▸ **TASK OBJECTIVE**
In exact form, set down only those lines of the material that run from its first line to the line with "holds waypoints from", inclusive.
----- DATA BELOW
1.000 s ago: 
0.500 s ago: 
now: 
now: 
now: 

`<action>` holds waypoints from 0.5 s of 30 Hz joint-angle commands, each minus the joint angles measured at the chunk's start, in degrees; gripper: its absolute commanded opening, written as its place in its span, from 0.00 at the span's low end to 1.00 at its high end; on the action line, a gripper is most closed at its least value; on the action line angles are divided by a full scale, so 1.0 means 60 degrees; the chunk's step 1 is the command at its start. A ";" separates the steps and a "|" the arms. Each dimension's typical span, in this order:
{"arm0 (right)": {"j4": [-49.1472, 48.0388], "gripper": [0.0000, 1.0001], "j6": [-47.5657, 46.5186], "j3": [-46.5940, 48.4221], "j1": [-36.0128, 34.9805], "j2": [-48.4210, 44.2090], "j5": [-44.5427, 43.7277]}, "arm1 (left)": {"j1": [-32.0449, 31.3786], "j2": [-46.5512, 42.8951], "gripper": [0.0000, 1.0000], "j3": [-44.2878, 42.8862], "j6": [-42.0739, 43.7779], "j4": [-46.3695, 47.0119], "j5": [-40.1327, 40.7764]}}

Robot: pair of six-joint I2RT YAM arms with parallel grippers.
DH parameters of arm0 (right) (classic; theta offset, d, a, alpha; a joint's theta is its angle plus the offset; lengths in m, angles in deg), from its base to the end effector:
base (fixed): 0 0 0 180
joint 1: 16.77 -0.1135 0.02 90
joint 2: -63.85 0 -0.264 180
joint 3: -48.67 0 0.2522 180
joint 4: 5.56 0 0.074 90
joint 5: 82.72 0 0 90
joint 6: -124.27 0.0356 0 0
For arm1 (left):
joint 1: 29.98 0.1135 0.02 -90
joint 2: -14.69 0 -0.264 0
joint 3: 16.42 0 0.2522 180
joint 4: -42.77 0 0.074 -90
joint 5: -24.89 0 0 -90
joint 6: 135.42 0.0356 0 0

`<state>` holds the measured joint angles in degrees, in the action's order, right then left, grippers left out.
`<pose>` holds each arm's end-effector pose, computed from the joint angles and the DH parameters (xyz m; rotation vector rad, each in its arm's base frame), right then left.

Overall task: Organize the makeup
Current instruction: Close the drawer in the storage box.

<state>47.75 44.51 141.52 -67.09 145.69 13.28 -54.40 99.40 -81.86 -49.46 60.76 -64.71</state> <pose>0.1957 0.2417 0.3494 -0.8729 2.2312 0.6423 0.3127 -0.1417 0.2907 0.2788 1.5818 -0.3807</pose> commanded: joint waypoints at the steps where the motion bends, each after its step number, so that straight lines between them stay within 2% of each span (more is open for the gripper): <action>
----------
▸ **RESPONSE AREA**
1.000 s ago: 
0.500 s ago: 
now: 
now: 
now: 

`<action>` holds waypoints from 0.5 s of 30 Hz joint-angle commands, each minus the joint angles measured at the chunk's start, in degrees; gripper: its absolute commanded opening, written as its place in its span, from 0.00 at the span's low end to 1.00 at its high end; on the action line, a gripper is most closed at its least value; on the action line angles are divided by a full scale, so 1.0 means 60 degrees; the chunk's step 1 is the command at its start. A ";" separates the steps and a "|" the arms. Each dimension's typical span, in this order:

Nothing else is needed for this exercise.